- Exercise brief -
Reproduce verbatim the lines of the material below, starting at the line with "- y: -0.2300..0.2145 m" and ending at the line with "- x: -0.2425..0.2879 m", both inclusive; skip the rest.

- Material provided -
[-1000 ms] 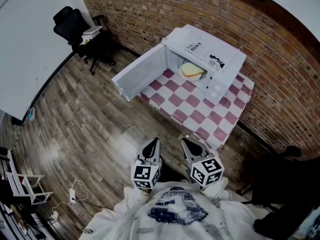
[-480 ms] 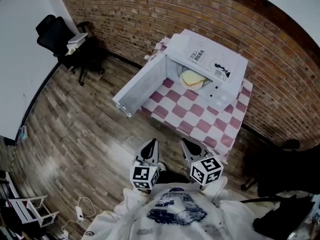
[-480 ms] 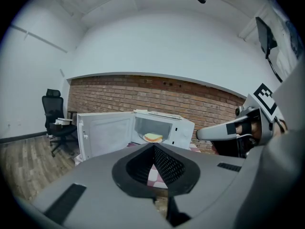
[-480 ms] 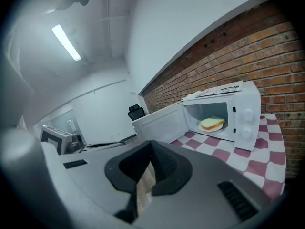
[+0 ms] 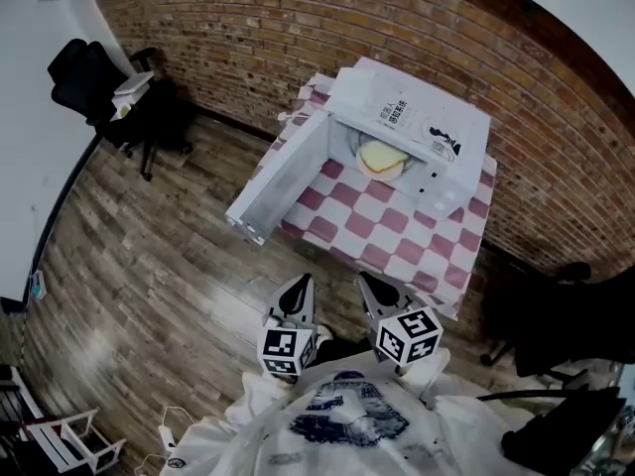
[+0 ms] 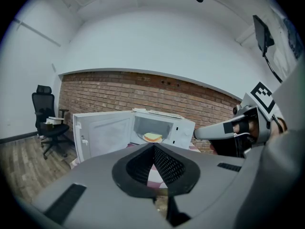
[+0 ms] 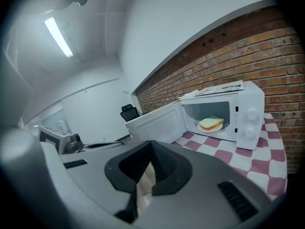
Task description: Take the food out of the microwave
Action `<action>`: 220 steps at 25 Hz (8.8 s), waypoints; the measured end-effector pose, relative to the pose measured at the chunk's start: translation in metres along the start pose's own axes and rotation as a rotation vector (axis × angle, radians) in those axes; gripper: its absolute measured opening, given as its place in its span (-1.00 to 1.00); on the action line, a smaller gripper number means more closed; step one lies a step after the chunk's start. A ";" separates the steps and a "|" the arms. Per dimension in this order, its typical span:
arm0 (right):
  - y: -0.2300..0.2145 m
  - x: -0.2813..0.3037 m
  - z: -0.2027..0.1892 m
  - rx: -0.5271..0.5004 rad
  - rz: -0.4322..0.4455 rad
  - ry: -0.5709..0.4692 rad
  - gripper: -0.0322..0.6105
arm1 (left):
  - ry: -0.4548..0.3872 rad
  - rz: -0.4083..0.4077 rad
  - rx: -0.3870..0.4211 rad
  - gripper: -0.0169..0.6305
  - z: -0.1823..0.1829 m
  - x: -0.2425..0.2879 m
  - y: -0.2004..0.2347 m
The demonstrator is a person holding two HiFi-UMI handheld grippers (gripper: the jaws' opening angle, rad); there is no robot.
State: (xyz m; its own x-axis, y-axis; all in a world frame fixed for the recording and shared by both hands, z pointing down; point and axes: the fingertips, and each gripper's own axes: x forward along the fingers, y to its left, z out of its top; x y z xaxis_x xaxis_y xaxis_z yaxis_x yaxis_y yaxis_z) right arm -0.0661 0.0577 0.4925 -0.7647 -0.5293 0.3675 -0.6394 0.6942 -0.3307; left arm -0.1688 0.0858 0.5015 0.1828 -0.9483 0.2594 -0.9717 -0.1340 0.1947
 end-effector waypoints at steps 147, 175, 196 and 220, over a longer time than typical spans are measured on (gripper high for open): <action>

- Written response -
  - y: -0.2300..0.2145 m
  - x: -0.2813..0.3037 m
  - z: -0.2027..0.1892 m
  - rx: -0.5271..0.5004 rad
  - rz: -0.4322..0.4455 rad
  - ry: -0.5709..0.4692 rad
  - gripper: -0.0322..0.6105
arm1 (left):
  - ry: -0.4548..0.3872 rad
  - rz: -0.4083..0.4077 rad
  - rx: -0.3870..0.4211 rad
  - gripper: -0.0169..0.6305
  - z: -0.1823..0.1829 m
  - x: -0.2425..0.2879 m

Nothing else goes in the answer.